| Instructions to follow |
Only the lines with "most" in them need to be copied from the listing.

| Task material |

__________________________________________________

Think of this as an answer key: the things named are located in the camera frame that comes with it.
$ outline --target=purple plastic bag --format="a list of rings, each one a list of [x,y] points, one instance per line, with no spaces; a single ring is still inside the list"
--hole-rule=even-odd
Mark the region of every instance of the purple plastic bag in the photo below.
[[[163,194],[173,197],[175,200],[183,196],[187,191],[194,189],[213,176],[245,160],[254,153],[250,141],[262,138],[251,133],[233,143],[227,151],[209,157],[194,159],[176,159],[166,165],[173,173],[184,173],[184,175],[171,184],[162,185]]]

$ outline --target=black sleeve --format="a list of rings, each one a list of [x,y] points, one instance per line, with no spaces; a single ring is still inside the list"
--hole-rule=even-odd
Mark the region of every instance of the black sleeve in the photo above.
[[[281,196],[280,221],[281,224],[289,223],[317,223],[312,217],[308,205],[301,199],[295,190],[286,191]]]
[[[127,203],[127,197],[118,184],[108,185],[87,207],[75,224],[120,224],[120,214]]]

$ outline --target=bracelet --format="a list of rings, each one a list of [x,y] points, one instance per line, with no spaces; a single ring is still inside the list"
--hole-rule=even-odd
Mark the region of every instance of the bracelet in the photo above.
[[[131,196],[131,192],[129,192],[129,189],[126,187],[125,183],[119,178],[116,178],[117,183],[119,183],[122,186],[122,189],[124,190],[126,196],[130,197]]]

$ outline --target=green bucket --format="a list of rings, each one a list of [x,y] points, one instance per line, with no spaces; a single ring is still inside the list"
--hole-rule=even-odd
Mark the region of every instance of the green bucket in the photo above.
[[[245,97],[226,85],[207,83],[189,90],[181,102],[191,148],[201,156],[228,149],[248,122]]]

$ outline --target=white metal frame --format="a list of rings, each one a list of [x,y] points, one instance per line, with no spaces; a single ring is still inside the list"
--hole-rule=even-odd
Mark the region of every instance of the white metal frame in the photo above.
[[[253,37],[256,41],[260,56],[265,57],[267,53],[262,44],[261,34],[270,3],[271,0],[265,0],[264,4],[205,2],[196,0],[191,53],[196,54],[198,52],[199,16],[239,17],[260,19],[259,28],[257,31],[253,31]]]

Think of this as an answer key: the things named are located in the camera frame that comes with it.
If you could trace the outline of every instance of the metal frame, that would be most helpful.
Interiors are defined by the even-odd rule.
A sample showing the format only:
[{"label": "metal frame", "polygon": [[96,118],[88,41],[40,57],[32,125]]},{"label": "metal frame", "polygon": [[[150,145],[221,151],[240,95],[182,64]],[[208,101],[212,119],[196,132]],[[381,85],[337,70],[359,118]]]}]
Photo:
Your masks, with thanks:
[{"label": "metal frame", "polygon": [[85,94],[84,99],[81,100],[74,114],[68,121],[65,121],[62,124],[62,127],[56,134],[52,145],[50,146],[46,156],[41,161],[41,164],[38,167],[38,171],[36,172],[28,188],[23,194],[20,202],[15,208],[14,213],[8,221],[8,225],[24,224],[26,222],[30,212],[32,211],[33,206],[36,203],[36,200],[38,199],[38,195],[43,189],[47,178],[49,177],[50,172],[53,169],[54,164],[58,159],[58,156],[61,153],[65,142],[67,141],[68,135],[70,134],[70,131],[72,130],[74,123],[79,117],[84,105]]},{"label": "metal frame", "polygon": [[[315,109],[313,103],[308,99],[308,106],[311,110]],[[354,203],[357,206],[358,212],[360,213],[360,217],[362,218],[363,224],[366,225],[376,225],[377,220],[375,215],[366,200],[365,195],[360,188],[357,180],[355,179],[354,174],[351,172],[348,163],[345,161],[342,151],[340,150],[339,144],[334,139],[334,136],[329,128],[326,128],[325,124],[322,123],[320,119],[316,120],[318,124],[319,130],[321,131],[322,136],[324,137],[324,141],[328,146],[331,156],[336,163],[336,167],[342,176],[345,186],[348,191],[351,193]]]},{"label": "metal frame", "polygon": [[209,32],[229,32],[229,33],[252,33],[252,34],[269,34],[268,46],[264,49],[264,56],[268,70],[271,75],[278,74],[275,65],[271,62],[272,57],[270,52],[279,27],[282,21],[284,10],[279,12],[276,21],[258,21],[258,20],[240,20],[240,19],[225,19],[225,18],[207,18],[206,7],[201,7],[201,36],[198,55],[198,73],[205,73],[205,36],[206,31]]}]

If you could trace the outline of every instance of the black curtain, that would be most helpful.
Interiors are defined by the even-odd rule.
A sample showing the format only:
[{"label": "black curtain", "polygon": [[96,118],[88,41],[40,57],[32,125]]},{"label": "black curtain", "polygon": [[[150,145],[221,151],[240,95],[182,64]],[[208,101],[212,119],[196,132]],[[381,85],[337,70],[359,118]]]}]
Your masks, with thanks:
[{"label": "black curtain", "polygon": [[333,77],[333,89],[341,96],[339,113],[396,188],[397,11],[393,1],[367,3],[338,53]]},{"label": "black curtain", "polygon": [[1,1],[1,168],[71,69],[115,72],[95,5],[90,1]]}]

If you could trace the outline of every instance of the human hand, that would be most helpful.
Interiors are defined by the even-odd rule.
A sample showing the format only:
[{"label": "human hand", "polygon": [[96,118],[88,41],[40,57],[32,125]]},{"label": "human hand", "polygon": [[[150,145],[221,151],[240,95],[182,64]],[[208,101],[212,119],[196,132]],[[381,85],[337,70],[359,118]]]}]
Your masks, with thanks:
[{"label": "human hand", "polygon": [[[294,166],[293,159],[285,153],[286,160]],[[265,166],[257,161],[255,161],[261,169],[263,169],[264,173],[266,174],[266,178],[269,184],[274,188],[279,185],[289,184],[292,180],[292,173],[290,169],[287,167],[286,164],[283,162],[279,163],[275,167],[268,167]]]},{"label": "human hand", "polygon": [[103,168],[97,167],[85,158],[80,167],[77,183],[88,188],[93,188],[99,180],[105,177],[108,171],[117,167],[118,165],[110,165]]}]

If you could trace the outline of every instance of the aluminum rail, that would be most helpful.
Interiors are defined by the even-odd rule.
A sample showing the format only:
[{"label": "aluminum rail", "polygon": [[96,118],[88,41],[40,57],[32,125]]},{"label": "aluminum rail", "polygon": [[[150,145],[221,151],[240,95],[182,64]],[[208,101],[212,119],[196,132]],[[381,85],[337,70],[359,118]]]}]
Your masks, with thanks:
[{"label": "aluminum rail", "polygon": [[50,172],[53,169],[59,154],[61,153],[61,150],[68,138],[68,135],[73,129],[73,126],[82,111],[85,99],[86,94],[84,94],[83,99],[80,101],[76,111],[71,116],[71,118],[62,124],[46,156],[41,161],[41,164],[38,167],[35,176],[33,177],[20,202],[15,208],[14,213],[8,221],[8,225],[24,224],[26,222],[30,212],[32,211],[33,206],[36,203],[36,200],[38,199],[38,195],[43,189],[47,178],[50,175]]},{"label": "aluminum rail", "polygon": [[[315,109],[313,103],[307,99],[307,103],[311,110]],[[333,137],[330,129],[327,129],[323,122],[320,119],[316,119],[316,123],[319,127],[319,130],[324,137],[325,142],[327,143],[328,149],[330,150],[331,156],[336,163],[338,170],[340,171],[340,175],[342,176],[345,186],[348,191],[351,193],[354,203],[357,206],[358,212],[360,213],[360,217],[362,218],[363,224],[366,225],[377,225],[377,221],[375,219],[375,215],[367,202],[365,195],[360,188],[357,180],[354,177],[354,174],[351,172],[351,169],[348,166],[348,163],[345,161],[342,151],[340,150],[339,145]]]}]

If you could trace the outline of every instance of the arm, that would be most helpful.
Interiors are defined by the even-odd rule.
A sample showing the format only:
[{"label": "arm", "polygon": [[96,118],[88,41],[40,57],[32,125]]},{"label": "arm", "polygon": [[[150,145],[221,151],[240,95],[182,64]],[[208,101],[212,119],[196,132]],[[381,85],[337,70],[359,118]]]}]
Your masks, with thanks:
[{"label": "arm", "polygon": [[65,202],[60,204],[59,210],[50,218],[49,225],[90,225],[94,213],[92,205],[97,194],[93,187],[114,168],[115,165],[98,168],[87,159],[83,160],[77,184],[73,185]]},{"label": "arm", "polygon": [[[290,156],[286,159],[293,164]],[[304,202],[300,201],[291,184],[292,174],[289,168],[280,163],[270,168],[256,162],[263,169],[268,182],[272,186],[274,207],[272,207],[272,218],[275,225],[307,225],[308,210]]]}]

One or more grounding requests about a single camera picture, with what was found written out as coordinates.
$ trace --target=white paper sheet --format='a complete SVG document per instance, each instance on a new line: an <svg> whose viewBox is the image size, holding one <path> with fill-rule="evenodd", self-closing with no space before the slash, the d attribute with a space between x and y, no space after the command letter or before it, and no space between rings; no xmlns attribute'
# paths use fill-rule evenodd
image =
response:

__________________________________________________

| Answer |
If you could trace the outline of every instance of the metal frame, that would be most helpful.
If you could trace the outline of every instance of the black curtain, that would be most helpful.
If you could trace the outline of every instance of the human hand, that would be most helpful.
If you could trace the outline of every instance of the aluminum rail, that would be most helpful.
If you could trace the outline of every instance of the arm, that would be most helpful.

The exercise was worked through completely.